Legacy is thus the most important thing an older generation can grant to its offspring: it is the true gift by grandparents to grand and great-grandchildren. A legacy can be illustrated in the behavior, speech, attitudes, and conduct that the younger generation witnesses in the older one. Many times, the greatest conductor of legacy is the unspoken word, a careful gesture, a smile in a moment of adversity. No book of instructions or of laws, to my knowledge, details the transmission of legacy, even as there are many works that deal with inheritances. Yet, in the long run of life generally, and certainly family life, it is the transmission of legacy that truly counts and determines the future.  RBW

 

This week’s Parsha Chayai Sarah begins by talking about the accomplished life of our Matriarch Sarah – 127 years of devotion to G-d, family and humanity.
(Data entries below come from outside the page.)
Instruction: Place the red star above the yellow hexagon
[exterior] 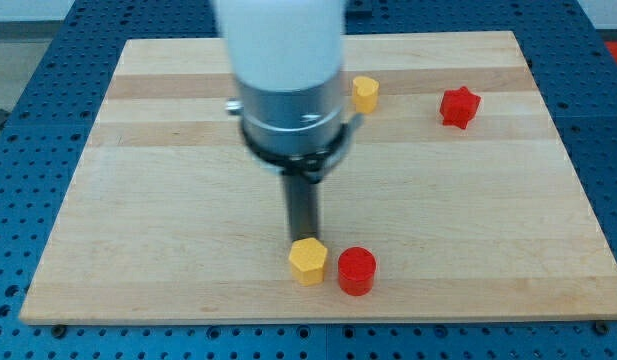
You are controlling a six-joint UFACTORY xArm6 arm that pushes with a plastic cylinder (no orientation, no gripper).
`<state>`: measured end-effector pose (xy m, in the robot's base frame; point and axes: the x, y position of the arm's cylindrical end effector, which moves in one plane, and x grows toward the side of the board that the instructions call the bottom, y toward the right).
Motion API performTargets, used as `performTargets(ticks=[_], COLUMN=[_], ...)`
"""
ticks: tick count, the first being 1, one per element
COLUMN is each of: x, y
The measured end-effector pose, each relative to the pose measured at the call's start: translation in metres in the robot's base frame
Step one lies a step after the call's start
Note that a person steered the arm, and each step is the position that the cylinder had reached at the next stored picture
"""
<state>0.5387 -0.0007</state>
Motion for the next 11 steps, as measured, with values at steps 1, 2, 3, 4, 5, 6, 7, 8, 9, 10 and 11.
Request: performTargets(ticks=[1, 2, 3, 4, 5, 6, 7, 8, 9, 10, 11], x=[0.006, 0.015, 0.049, 0.072, 0.074, 0.073, 0.073, 0.068, 0.065, 0.066, 0.02], y=[0.079, 0.141, 0.142, 0.117, 0.085, 0.06, 0.047, 0.047, 0.047, 0.066, 0.134])
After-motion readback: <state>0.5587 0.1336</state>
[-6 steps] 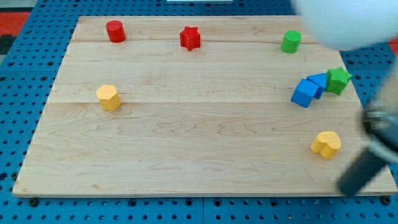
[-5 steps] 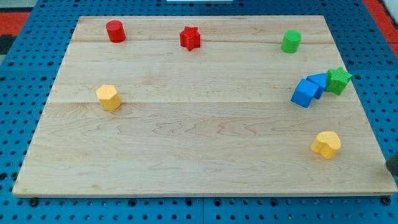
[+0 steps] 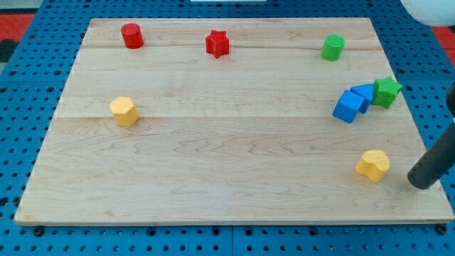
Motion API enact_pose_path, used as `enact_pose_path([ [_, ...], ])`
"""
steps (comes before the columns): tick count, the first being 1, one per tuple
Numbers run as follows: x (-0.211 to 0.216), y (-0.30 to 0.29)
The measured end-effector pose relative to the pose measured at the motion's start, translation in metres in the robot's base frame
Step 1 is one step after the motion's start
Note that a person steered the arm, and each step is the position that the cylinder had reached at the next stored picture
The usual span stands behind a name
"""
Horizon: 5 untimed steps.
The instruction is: Move the yellow heart to the bottom center
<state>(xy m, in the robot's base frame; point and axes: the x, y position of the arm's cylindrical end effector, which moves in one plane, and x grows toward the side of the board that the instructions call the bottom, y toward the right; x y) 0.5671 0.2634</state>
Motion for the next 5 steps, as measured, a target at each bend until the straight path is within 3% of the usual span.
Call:
enact_pose_path([
  [2,-0.031,-0.029],
  [5,-0.031,-0.071],
])
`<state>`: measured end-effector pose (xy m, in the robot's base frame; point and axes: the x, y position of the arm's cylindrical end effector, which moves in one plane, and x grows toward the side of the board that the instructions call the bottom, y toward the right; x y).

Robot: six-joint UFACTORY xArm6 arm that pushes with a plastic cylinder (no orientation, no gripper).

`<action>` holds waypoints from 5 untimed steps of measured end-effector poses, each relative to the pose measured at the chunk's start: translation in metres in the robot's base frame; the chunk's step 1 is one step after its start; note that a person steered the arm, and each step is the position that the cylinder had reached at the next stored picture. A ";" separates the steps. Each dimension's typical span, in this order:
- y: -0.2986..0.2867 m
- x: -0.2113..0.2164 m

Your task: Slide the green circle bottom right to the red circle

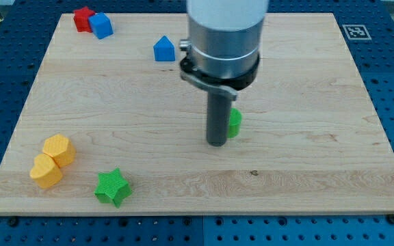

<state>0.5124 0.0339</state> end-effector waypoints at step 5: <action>-0.017 -0.043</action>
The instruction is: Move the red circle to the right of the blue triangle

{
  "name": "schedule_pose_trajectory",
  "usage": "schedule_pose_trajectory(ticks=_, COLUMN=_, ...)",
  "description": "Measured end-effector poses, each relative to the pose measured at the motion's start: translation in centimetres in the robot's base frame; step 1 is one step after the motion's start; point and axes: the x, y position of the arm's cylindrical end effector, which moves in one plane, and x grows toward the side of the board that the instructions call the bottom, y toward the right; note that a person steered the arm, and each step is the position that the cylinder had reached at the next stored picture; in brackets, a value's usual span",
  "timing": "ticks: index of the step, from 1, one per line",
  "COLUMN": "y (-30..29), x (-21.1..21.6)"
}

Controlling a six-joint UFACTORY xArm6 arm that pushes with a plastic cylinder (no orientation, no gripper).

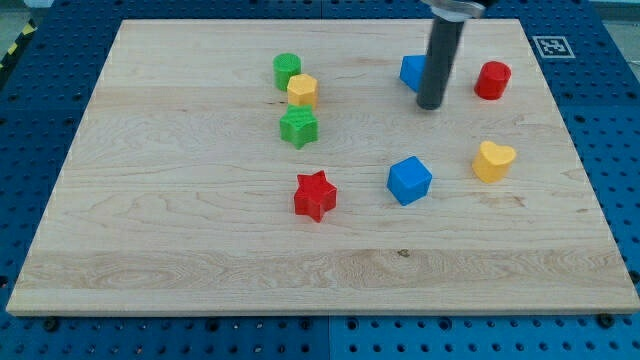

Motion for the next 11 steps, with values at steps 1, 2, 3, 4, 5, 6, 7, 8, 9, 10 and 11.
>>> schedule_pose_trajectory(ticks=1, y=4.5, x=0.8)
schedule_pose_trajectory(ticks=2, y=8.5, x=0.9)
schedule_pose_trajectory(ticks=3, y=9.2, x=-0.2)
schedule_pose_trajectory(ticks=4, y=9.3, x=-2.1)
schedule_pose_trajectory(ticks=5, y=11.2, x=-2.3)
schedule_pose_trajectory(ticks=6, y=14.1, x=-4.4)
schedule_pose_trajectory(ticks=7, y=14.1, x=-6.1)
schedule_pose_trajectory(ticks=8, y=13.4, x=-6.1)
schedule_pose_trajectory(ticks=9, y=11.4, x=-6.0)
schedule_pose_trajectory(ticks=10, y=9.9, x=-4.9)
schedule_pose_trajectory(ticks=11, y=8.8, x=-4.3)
Sarah’s legacy lives on not only by her tomb which is still in existence in Chevron, but by her kindnesses and devoted efforts and focus on shaping the Jewish people’s destiny through raising her son Yitzchok in the purest and most profound way.

This week we lost another gem, Rabbi Lord Jonathan Sacks (no relation), the former Chief Rabbi of the British Commonwealth. He was a great orator, author, and an eloquent ambassador for the Jewish people throughout the globe.

At his funeral a rabbi colleague of his quoted Rabbi Sacks’ own words. “When I die, I don’t want to be remembered as the man who wrote lots of books and as a man who was the Chief rabbi of the British Commonwealth. I want to be remembered as the person who gave out sweets to children in Shul.”

Personally I recall our lollipop man in Shul, Mr. Zweig.  The sweetness of the Bartons Lollipops he gave out lasted a minute or two, but his smile and cheerfulness in doing so, lived on in me and all the youngsters for decades. In a child’s mind this plays a major part in their motivation to begin coming to Shul.

In truth, King David teaches us in Psalms, Torah is sweeter than the sweetest honey. Torah’s teachings are most productive and enduring when they are taught sweetly, with a smile and with enthusiasm. Avraham and Sara’s son’s name was Yitzchok – laughter, which connotes the basic ingredient for one’s legacy to endure, and that is that it is conveyed through happiness, with a smile and warmth!

Finally, I quote Rabbi Sacks: “Tomorrow’s world is born in what we teach our children today!”